= Task item =
Output the full listing below exactly, without the pictures.

= The data =
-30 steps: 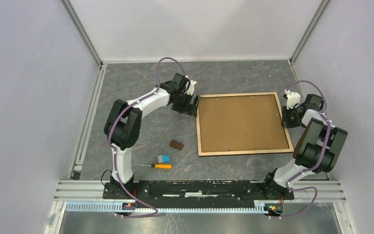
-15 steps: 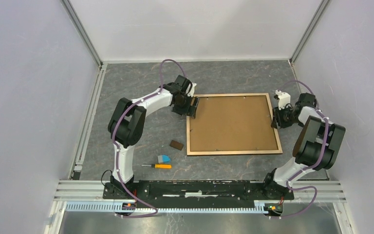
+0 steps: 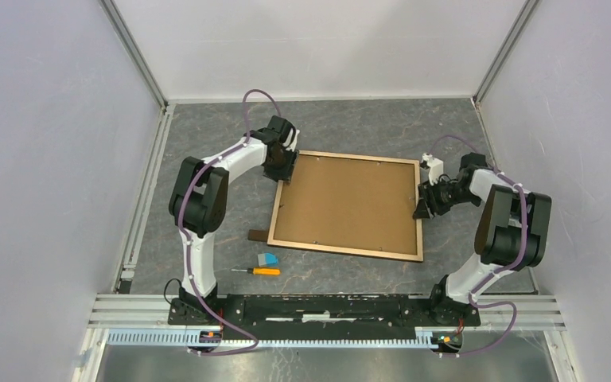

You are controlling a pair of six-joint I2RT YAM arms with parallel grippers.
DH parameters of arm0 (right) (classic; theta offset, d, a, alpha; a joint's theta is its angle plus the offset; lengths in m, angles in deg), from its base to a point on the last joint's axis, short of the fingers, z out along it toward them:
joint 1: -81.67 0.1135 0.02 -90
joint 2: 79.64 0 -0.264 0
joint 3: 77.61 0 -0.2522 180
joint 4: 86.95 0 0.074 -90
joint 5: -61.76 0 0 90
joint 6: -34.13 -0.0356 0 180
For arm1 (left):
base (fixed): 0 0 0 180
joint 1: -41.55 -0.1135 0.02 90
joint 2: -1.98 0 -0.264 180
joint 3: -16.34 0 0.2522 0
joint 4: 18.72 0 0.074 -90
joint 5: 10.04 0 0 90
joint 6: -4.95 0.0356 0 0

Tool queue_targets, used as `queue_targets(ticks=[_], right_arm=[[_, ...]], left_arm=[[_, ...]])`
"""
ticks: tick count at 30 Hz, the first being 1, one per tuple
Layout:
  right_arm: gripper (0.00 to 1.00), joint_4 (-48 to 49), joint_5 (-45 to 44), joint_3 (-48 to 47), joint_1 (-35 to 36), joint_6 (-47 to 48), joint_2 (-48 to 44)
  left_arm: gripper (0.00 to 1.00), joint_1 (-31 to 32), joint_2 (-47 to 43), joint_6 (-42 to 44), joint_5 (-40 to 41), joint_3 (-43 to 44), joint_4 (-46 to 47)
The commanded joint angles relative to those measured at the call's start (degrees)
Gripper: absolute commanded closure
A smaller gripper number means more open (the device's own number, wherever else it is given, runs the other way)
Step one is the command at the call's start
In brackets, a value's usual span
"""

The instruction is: Take the photo out of the frame

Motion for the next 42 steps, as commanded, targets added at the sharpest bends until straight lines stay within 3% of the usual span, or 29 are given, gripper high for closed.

= Result for this exercise =
-30 steps: 
-15 steps: 
+0 steps: 

You are controlling a pair of six-joint I2RT YAM arms with parallel grippers.
DH parameters of arm0 (right) (classic; theta offset, d, a, alpha; a joint's theta is its angle plus the offset; lengths in m, angles in deg), from its base to a point on the last joint's axis, short of the fingers, z out along it toward them:
joint 1: -81.67 0.1135 0.02 -90
joint 2: 79.64 0 -0.264 0
joint 3: 77.61 0 -0.2522 180
joint 4: 86.95 0 0.074 -90
joint 5: -61.76 0 0 90
joint 6: -34.13 -0.0356 0 180
For arm1 (left):
base (fixed): 0 0 0 180
joint 1: -41.55 -0.1135 0.02 90
joint 2: -1.98 0 -0.264 180
joint 3: -16.34 0 0.2522 0
joint 4: 18.72 0 0.074 -90
joint 5: 10.04 0 0 90
joint 6: -4.95 0.0356 0 0

Tool queue_targets, used as `queue_targets(ticks=[_], right_arm=[[_, ...]], left_arm=[[_, ...]])`
"""
ticks: tick count at 30 Hz, the first being 1, one per tuple
Layout:
  right_arm: gripper (0.00 to 1.00), joint_4 (-48 to 49), joint_5 (-45 to 44), joint_3 (-48 to 47), joint_1 (-35 to 36), joint_6 (-47 to 48), joint_2 (-48 to 44)
  left_arm: gripper (0.00 to 1.00), joint_1 (-31 to 32), joint_2 (-47 to 43), joint_6 (-42 to 44), joint_5 (-40 to 41), joint_3 (-43 to 44), joint_4 (-46 to 47)
The commanded joint angles relative to those measured at the call's start (degrees)
Gripper: absolute commanded closure
A smaller gripper number means more open (the device's own number, wherever else it is given, runs the other way)
Step one is the command at the call's start
In brackets, a value's usual span
"""

The instruction is: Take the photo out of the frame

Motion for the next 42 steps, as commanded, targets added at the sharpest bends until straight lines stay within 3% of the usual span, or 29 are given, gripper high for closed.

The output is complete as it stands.